* Required work *
Pick the lines holding the string "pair" out of the records and copy them.

* Dataset records *
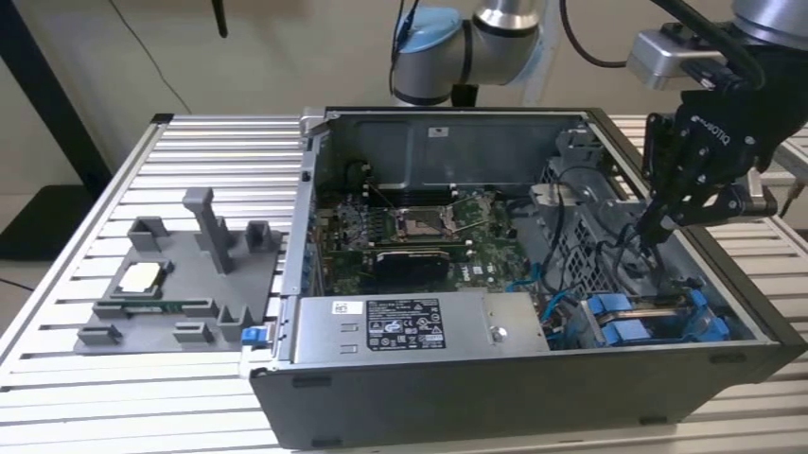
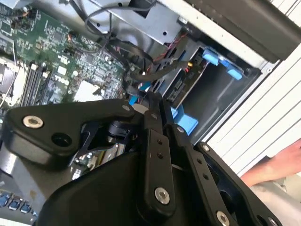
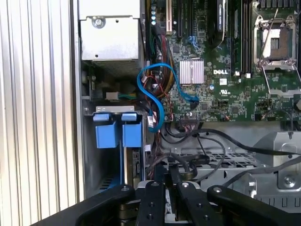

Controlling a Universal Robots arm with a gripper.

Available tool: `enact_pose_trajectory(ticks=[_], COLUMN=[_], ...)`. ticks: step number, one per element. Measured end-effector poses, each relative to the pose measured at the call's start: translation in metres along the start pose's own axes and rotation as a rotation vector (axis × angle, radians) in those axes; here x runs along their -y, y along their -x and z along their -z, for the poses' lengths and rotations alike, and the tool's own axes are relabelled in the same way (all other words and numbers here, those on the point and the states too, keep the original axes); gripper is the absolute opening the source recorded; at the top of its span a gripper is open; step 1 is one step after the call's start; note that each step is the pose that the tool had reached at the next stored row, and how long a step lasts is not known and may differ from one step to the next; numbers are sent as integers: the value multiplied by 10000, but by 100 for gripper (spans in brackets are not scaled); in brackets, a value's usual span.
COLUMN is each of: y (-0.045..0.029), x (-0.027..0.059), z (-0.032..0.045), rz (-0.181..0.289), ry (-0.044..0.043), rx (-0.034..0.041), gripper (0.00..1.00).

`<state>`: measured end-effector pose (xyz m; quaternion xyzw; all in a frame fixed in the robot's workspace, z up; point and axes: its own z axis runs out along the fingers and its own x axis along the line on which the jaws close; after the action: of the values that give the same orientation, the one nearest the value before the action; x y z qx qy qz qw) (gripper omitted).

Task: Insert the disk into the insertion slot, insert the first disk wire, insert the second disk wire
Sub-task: 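Insert the second disk wire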

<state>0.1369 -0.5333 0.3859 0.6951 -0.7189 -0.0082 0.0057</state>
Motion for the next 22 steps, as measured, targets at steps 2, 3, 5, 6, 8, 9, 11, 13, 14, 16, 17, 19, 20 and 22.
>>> enact_pose_trajectory(ticks=[2, 3, 5, 6, 8, 9, 11, 13, 14, 16, 17, 19, 20, 22], y=[0, 1, 0, 0, 0, 1, 1, 0, -1, -2, -3, -4, -5, -11], x=[-7, -9, -13, -13, -13, -13, -13, -13, -13, -12, -12, -12, -12, -11], z=[1, 0, 0, 0, 0, -1, -7, -18, -23, -33, -45, -57, -63, -79], rz=[0, 2, 1, 1, 1, 1, 1, 1, 1, 1, 1, 1, 1, 1], ry=[-1, -1, -1, -1, -1, -1, -1, -2, -1, -1, -1, -1, -1, -1], rx=[-2, -1, -1, -1, -1, -1, -2, -1, -2, -2, -1, -1, -1, -1], gripper=[16, 16, 16, 16, 16, 16, 16, 16, 16, 16, 16, 16, 16, 16])
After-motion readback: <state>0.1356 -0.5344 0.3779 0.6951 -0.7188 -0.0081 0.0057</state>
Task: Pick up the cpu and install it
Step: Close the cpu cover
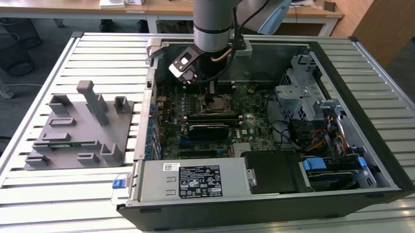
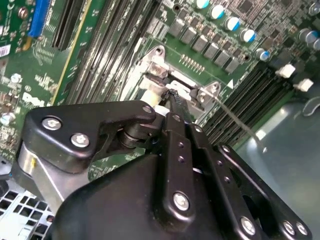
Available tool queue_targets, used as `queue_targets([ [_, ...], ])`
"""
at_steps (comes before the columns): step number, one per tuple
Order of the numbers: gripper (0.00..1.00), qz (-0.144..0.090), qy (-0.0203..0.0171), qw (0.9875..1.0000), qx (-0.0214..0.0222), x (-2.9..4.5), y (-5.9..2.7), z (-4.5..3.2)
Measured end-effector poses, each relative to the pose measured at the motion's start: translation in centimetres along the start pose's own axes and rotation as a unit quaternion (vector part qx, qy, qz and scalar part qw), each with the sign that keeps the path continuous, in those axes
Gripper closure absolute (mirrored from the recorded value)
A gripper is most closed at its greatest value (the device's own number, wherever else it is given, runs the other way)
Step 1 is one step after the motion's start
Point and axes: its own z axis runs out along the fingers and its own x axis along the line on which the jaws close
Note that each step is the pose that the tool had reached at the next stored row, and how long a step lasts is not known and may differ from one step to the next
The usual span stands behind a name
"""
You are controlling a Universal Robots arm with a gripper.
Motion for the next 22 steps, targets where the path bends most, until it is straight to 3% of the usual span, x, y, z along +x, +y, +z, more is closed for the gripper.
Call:
queue_targets([
  [9, 0.89, 0.000, 0.0000, 1.0000, 0.0000, 0.02, -0.28, 0.92],
  [22, 0.89, 0.000, 0.0000, 1.0000, 0.0000, 0.03, -0.36, 1.13],
])
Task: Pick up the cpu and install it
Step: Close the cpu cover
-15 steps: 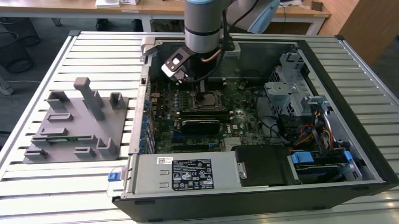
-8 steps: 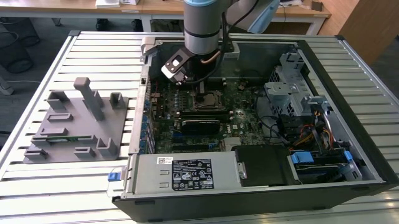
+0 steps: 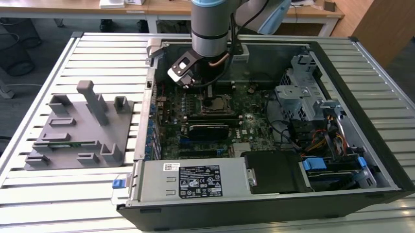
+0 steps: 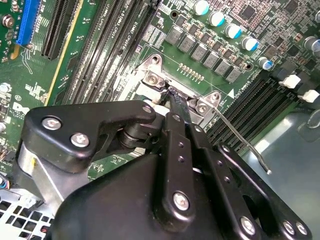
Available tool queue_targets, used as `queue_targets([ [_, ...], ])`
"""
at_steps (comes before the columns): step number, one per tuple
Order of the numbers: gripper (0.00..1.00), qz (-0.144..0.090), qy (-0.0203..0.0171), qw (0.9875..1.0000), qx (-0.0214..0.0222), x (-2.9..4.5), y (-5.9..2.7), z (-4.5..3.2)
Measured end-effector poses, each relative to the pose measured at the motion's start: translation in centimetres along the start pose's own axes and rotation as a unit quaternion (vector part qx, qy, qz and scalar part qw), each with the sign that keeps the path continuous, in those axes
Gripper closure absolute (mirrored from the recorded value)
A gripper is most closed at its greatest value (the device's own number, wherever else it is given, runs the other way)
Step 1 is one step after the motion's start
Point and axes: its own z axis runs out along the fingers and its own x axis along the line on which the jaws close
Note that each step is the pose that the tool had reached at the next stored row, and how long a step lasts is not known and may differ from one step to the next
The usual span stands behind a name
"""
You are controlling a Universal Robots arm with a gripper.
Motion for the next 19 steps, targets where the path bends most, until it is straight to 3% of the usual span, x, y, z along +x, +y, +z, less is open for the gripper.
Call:
queue_targets([
  [5, 0.89, 0.000, 0.0000, 1.0000, 0.0000, -0.01, 0.01, -0.58],
  [14, 0.89, 0.000, 0.0000, 1.0000, 0.0000, -0.13, 0.11, -0.57],
  [19, 0.89, 0.000, 0.0000, 1.0000, 0.0001, -0.15, 0.64, -0.55],
])
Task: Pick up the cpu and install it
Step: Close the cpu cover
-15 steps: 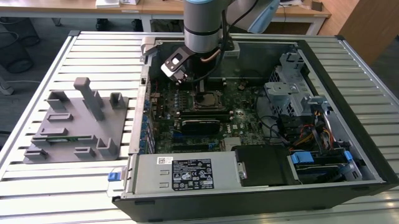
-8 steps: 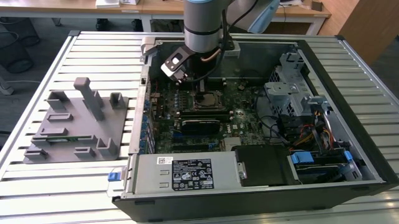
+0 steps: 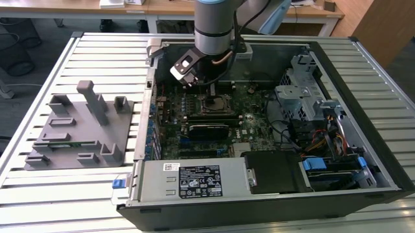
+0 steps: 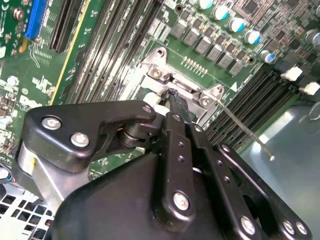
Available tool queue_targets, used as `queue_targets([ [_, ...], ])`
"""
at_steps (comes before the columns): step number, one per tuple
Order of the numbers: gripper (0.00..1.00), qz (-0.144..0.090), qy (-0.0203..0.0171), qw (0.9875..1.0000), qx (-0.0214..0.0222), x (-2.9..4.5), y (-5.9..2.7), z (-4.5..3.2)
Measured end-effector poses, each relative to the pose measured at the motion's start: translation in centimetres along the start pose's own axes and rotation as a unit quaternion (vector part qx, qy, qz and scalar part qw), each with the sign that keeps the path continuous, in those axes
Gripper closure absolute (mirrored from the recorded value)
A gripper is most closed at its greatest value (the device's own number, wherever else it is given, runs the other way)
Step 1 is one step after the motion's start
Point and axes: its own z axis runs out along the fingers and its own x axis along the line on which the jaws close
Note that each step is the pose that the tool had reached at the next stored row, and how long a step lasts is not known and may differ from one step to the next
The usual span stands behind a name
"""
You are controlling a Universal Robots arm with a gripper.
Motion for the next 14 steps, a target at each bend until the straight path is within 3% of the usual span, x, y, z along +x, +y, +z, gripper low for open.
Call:
queue_targets([
  [14, 0.89, 0.000, 0.0000, 1.0000, 0.0000, -0.02, 1.86, 0.07],
])
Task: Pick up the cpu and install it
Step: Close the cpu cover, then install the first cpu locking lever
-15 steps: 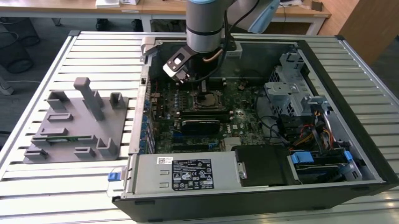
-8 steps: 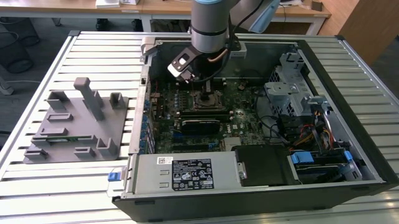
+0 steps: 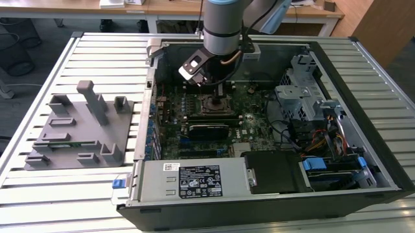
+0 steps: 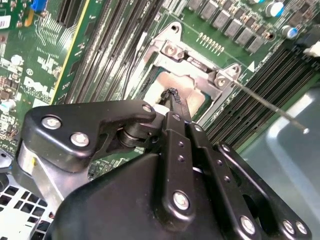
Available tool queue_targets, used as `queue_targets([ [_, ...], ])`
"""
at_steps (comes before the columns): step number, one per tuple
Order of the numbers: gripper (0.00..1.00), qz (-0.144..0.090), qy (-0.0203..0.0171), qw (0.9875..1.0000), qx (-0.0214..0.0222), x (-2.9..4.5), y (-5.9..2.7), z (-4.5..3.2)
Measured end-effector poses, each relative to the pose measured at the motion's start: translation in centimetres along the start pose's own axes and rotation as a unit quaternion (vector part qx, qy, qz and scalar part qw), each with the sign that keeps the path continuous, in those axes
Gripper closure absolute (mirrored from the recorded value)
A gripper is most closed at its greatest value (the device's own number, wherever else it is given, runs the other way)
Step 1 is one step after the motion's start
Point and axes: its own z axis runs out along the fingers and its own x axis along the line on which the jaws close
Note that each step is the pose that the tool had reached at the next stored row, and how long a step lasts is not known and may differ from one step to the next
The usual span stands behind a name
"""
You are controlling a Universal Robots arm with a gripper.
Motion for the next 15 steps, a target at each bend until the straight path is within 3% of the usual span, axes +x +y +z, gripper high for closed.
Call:
queue_targets([
  [7, 0.89, 0.000, -0.0001, 1.0000, 0.0002, 0.00, 0.41, -0.08],
  [15, 0.89, 0.000, 0.0000, 1.0000, 0.0001, -0.01, 0.45, -0.84],
])
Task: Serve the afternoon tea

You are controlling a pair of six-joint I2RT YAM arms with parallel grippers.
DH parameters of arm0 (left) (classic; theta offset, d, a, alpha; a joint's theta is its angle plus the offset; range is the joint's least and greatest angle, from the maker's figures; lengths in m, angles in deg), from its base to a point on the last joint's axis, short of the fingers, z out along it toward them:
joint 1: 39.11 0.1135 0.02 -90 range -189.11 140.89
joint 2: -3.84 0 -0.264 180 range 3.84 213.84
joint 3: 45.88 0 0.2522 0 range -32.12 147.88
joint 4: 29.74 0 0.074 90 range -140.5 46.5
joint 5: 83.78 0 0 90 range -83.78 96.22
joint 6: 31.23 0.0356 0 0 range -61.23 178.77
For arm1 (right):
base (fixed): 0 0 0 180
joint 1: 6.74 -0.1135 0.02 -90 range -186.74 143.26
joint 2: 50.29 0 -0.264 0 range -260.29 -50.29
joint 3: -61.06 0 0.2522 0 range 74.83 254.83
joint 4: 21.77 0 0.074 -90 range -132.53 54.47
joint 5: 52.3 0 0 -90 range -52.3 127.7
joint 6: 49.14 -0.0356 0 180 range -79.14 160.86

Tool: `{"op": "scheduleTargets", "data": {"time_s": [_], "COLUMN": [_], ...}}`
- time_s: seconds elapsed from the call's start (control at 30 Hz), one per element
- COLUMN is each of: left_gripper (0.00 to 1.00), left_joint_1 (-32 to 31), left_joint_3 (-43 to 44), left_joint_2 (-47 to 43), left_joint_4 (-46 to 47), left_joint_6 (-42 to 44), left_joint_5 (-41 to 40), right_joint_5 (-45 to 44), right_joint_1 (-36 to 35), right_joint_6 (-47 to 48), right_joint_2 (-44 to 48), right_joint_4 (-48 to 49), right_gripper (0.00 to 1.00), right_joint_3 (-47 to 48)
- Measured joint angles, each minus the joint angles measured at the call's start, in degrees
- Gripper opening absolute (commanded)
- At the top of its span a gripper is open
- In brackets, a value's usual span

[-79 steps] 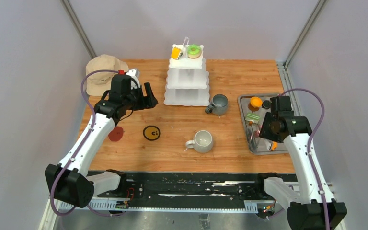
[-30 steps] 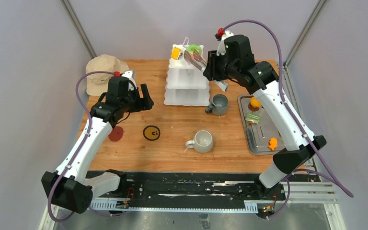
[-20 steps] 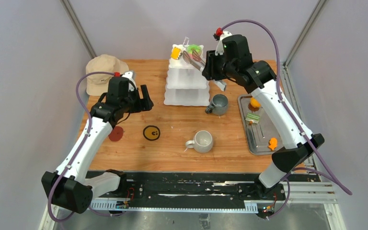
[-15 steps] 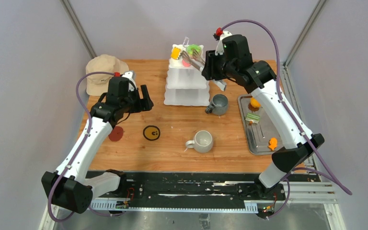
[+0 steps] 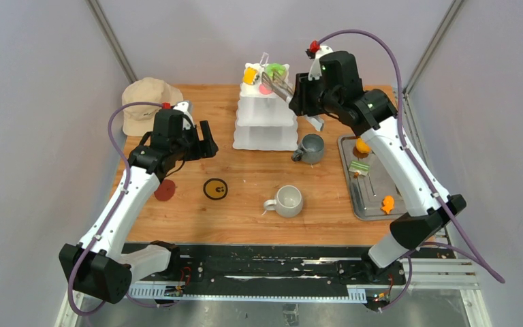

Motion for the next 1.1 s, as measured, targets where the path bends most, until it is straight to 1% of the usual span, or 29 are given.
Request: {"op": "scheduleTargets", "data": {"time_s": [0.17,0.33,0.4,0.53,0.7,0.77,0.9,1.1], "left_gripper": [0.8,0.8,0.8,0.8,0.8,0.8,0.81,0.8], "left_joint_1": [0.0,0.0,0.0,0.0,0.0,0.0,0.0,0.0], "left_joint_3": [0.0,0.0,0.0,0.0,0.0,0.0,0.0,0.0], "left_joint_2": [0.0,0.0,0.1,0.5,1.1,1.3,1.9,1.9], "left_joint_4": [0.0,0.1,0.3,0.5,1.4,1.7,1.9,2.0], "left_joint_6": [0.0,0.0,0.0,0.0,-0.1,-0.1,-0.2,-0.3], "left_joint_5": [0.1,0.5,0.9,1.5,2.0,2.3,2.7,2.8], "right_joint_5": [-2.2,-7.3,-8.5,-10.8,-10.9,-10.1,-7.9,-4.0], "right_joint_1": [-0.1,1.4,4.8,13.9,22.6,24.8,26.2,26.2], "right_joint_6": [0.1,0.2,0.0,-0.3,-0.3,-0.3,-0.3,-0.2], "right_joint_2": [6.1,17.7,22.4,29.2,32.9,33.3,33.2,32.0], "right_joint_4": [0.0,-0.7,-1.7,-5.1,-10.4,-11.7,-13.4,-13.4], "right_gripper": [0.3,0.26,0.24,0.24,0.24,0.23,0.22,0.2], "right_joint_3": [-4.2,-12.9,-17.2,-26.9,-38.1,-41.5,-45.4,-46.4]}}
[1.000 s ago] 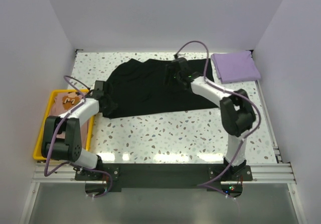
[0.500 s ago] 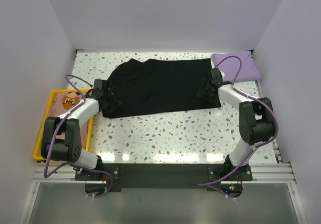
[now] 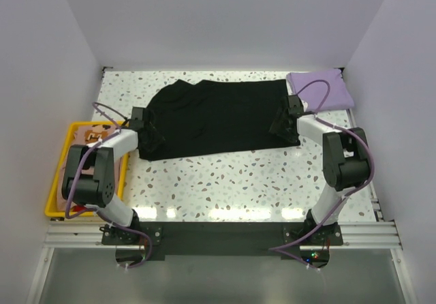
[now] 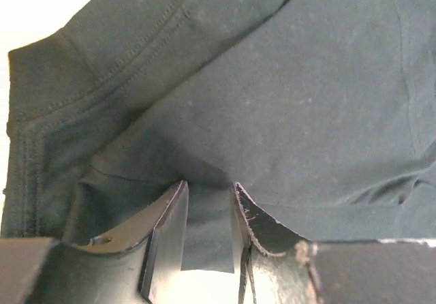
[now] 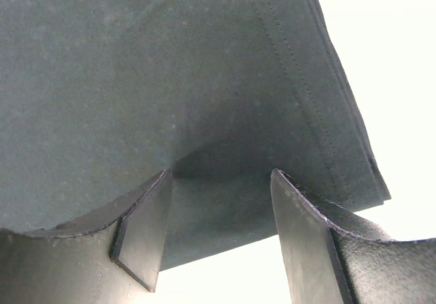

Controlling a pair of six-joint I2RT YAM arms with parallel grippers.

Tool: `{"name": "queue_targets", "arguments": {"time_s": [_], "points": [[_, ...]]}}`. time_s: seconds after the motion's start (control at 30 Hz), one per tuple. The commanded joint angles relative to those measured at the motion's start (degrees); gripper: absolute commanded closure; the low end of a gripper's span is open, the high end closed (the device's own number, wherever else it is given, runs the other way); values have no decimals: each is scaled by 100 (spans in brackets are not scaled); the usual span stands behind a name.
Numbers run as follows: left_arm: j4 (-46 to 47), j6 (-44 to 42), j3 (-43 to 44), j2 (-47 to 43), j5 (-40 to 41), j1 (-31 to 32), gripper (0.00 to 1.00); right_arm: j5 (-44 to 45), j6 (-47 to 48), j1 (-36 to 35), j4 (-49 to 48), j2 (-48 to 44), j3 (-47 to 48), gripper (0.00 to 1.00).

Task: Fold and stack the t-shirts
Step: Fold the tshirt

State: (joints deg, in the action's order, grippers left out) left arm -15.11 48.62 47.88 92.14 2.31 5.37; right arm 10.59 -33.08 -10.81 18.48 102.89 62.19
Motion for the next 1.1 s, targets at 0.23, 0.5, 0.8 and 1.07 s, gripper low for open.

* Exercise output *
You are controlling a pair of six-joint I2RT YAM arms with parallel grippers.
Controlling a pair of six-joint I2RT YAM arms with parallel grippers.

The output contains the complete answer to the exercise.